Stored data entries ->
:::::
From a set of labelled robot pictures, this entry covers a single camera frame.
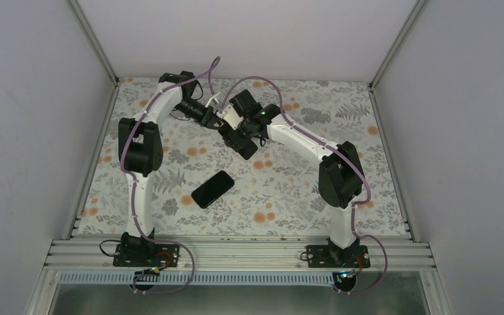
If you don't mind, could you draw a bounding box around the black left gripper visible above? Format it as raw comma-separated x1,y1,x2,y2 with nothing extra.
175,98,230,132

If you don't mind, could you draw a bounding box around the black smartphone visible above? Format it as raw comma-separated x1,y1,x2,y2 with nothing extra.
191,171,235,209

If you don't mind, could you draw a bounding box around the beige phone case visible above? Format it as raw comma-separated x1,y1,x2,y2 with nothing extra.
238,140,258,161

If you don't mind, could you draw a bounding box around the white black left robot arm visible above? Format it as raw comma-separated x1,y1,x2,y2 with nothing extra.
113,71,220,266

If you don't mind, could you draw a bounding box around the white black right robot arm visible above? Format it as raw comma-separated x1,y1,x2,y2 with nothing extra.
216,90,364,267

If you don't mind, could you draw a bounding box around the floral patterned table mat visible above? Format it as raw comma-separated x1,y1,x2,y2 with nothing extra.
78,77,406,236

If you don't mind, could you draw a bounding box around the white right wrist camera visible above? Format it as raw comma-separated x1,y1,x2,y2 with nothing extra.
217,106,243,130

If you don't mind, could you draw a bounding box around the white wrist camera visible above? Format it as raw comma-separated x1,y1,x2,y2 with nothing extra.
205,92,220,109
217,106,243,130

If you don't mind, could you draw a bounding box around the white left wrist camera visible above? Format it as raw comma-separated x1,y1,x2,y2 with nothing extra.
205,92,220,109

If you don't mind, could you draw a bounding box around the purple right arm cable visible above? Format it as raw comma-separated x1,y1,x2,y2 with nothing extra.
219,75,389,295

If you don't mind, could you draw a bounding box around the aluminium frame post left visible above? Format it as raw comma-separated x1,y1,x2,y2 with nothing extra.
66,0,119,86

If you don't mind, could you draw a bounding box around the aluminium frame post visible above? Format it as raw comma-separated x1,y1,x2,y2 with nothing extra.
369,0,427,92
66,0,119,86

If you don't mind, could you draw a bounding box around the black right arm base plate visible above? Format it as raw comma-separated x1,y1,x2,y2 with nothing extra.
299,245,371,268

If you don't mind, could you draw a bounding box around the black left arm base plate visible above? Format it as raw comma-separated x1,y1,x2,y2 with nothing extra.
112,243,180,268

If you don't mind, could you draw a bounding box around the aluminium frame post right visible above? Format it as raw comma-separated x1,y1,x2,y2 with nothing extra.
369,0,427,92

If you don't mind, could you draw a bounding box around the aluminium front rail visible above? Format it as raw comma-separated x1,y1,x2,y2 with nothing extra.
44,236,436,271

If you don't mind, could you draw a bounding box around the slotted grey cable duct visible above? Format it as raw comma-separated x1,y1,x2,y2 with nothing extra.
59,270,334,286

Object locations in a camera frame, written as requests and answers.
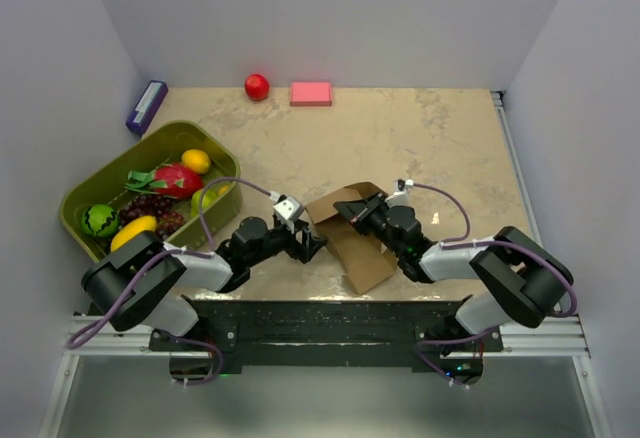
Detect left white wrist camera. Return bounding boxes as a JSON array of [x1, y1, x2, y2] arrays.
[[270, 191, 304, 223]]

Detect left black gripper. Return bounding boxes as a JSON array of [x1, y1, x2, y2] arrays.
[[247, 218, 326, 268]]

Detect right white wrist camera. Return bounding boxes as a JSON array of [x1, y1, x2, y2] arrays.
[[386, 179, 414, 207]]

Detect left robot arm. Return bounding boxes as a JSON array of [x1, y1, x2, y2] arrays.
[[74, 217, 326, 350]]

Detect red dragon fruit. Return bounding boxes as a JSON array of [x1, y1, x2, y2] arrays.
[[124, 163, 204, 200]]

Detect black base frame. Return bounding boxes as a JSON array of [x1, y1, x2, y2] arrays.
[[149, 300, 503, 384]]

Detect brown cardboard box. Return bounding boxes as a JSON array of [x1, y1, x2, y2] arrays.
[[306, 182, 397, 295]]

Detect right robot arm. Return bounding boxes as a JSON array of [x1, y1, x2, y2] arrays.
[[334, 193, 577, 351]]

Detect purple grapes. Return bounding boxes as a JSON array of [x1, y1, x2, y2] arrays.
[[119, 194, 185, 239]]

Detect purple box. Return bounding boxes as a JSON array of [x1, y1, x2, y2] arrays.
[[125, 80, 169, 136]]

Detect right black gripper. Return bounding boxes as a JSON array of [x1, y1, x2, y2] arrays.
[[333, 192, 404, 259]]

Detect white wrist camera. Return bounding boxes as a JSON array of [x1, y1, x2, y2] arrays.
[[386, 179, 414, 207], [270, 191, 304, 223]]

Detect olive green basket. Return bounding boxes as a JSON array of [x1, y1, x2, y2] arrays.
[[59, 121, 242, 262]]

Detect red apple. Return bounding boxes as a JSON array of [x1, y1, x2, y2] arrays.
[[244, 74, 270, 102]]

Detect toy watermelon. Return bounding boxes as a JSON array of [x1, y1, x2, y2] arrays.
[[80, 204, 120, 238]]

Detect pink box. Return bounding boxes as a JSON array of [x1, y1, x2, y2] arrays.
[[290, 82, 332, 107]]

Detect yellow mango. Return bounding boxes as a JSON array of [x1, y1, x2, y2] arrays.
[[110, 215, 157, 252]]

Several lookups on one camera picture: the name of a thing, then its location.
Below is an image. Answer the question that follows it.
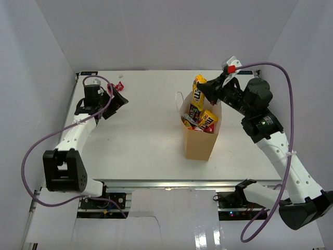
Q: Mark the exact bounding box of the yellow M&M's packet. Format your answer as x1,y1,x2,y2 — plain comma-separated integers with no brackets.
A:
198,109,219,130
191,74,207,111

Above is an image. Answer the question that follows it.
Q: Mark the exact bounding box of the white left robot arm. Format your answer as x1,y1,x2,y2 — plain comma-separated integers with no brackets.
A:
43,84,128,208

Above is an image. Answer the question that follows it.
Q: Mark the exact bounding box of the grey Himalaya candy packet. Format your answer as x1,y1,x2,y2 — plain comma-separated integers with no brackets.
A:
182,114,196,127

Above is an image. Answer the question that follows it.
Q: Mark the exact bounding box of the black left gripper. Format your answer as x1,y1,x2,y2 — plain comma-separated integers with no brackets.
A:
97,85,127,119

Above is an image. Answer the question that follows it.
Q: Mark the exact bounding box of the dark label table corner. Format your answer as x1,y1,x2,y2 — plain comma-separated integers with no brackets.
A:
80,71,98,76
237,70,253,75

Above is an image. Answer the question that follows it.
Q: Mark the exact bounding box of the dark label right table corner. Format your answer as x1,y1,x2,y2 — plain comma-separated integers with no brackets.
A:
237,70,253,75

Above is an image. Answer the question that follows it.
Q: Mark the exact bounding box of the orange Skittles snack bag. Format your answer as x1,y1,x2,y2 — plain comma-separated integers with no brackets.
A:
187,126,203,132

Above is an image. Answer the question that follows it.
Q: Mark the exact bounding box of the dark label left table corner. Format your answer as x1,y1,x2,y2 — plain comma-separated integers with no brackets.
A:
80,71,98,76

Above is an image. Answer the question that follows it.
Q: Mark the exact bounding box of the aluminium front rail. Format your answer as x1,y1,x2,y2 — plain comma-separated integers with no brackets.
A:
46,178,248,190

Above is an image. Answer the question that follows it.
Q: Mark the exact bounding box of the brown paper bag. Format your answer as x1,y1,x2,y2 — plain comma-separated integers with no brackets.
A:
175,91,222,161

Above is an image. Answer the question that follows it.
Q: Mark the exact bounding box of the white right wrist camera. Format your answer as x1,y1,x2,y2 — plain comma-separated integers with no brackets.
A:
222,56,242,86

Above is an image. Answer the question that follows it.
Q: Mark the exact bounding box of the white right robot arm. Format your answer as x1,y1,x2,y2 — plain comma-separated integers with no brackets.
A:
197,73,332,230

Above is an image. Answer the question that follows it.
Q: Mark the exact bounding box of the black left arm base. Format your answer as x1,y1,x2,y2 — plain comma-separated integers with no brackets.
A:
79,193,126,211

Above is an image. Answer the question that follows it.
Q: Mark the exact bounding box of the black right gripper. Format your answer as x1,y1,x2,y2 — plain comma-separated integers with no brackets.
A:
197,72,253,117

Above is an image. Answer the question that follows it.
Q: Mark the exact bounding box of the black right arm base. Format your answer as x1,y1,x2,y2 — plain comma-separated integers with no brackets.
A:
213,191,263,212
:::::
WORK TO COMPLETE -> Go through the data above and copy each line in which "packet" appears.

RESULT FOR THIS EXERCISE ->
Q: Mark the exact bounding box of the yellow M&M's packet. Format your answer as x1,y1,x2,y2 — plain comma-separated integers with no brackets.
Q: Mark the exact bounding box of the grey Himalaya candy packet. Format your answer as x1,y1,x2,y2 — plain comma-separated integers with no brackets.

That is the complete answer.